The narrative in Contrast revolves around Didi and her parents. Her Dad is in trouble with local gangsters as he tries yet another one of his poorly thought out schemes in a bid for an income and to impress Kat to the point where she takes him back. The dialogue is mostly well written and the voice work is great, though I did find the gangster characters a little silly. Ultra forgiving at times and resorting to violence far too quickly in some scenarios make their personalities hard to believe or understand.


For all this promise, Contrast has an overwhelming amount of problems. While the beginning of the game is great, it quickly runs out of ideas and resorts to repetitive and unimaginative puzzles. In the second act there is a level in which you need to carry surprisingly large boxes and place them on floor triggers in order to open doors. After you encounter this level nearly all level's puzzles are this. Grab a box, find a way to move it to the floor trigger, put on trigger. And repeat. Seeing the same box model in increasingly inappropriate locations was just frustrating. Why were there boxes there? The answer; so you can solve the puzzle. Little context to why they were there.

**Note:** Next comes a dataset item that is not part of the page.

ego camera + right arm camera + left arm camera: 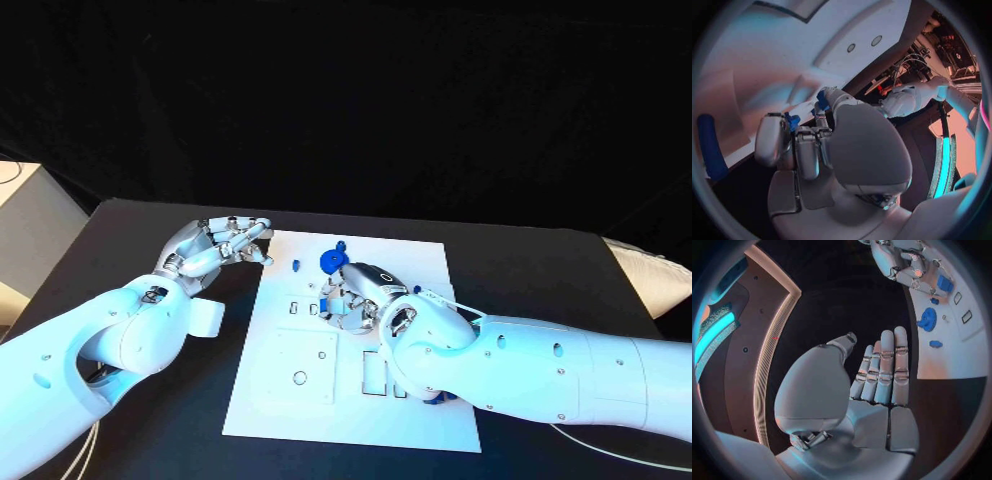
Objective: Assemble the parts on the task board
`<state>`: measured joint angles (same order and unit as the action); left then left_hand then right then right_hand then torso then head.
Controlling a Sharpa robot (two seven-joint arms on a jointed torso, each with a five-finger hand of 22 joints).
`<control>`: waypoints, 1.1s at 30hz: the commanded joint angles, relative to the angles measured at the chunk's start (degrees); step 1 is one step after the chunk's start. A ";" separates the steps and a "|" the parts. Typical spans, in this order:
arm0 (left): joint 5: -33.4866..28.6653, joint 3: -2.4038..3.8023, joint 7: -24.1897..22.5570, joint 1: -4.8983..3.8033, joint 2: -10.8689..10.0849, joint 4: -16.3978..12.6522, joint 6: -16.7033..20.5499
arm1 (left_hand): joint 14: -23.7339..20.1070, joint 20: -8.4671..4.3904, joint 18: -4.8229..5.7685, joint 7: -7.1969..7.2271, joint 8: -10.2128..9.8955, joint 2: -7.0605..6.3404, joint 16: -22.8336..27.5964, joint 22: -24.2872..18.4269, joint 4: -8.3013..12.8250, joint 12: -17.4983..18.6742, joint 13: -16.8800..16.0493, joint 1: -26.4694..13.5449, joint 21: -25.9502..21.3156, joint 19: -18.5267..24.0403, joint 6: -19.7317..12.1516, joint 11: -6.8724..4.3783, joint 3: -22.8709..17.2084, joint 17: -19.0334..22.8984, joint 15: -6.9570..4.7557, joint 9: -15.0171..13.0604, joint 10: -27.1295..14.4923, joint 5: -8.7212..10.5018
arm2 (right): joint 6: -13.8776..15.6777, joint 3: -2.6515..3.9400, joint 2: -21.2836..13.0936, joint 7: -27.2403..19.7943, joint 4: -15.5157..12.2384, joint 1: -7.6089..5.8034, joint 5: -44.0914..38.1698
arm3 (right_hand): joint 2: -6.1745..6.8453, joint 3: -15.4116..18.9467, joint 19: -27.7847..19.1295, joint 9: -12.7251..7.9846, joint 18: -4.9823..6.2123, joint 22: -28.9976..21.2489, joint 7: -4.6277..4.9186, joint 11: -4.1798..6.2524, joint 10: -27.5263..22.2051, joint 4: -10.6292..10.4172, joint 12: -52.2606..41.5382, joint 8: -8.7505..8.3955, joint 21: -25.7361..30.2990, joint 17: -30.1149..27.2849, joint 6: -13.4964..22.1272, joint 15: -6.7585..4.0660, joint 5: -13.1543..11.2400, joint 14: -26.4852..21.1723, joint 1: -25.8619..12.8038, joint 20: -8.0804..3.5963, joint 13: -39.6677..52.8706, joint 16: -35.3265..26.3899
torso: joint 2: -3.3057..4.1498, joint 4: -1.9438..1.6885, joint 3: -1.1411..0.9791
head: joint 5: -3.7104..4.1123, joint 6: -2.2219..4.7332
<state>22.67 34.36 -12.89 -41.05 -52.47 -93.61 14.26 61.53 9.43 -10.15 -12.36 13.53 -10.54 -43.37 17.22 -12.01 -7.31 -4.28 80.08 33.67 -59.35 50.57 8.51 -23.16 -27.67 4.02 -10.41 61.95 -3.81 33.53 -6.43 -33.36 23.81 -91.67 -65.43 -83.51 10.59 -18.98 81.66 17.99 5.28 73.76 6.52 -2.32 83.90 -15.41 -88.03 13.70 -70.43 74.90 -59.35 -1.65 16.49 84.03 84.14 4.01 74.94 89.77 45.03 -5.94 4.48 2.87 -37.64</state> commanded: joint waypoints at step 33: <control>0.17 0.04 0.23 0.02 0.14 -0.01 -1.42 | -0.38 -0.08 -0.24 0.03 0.33 0.16 -0.26 0.12 -0.02 -0.33 -0.01 0.55 0.31 0.37 -0.26 -0.13 0.22 0.13 0.11 -0.10 -0.37 0.11 | -0.81 -0.34 0.96 0.76 0.90 0.71 -3.07 | 2.39 0.05 0.10 -0.03 -0.72 -0.42 0.38 0.07 4.03 -0.75 0.65 0.39 0.81 15.10 0.81 -0.11 -0.87 5.97 -3.92 0.11 12.64 0.23 | 0.03 0.11 0.02 | -0.28 -0.47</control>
<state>22.71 34.36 -12.56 -41.05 -52.44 -93.54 13.90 61.53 9.43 -10.15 -12.36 13.53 -10.54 -43.37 17.24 -12.01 -7.31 -4.28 80.08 33.67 -59.36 50.57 8.51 -23.17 -27.64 4.02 -10.41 61.95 -3.81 33.39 -6.75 -32.46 24.63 -90.79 -64.80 -85.57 12.74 -19.07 81.66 18.05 5.28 73.38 6.91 -2.32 83.90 -15.99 -87.54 14.22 -69.78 74.90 -58.78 -1.65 15.83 84.03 80.57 4.01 74.91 89.77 45.02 -5.84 4.50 2.55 -38.07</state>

One thing that really frustrates me in games is lack of contextual continuity within the world. Only Didi can see Dawn yet in one level you have to perform a Limbo-esque sequence on a projector screen with narration from a different character. How can he see you? Why doesn't he question that the shadow is being made without the use of the puppet? If the game was set up so that people could see you when you are a shadow that would be fine but that doesn't happen at any other point of the game. Another thing was in the first level. You need to move lights across a stage to highlight the performers. As soon as you do this they burst into life and begin playing their instruments. Later on in the game any characters you encounter automatically have a spotlight shone on them as they talk. It just all felt inconsistent.

Contrast isn't much fun to play. Dawn controls somewhat imprecisely and you'll find yourself missing easy jumps, making really large jumps, being thrown out of a wall as a shadow for no reason and generally not doing what you input. The camera is a bit of a nightmare too, throwing itself into walls or corners and is a real nuisance. There are many bugs I encountered too: clipping through objects, camera zooming suddenly inside my head so that I saw the back of Dawn's eyes, sliding along the ground without control when landing a jump. Also, invisible walls. No!


On top of all these control problems and bugs the game isn't rewarding or creative and the final act felt incredibly rushed. There is a second story arc and this is explained to you in the final twenty minutes of the game using a third of the game's collectables lined up in a short and obvious manner telling you exactly what happened. It's like they ran out of time to explore this story, or forgot about it and implemented it at the last minute. This was very disappointing as I personally thought this narrative was more interesting than the main one I had followed throughout the game. Also, don't get me started on the ending. I can't explore the problems I had with it without spoiling but let's just say it was baffling; not to be confused with misunderstanding.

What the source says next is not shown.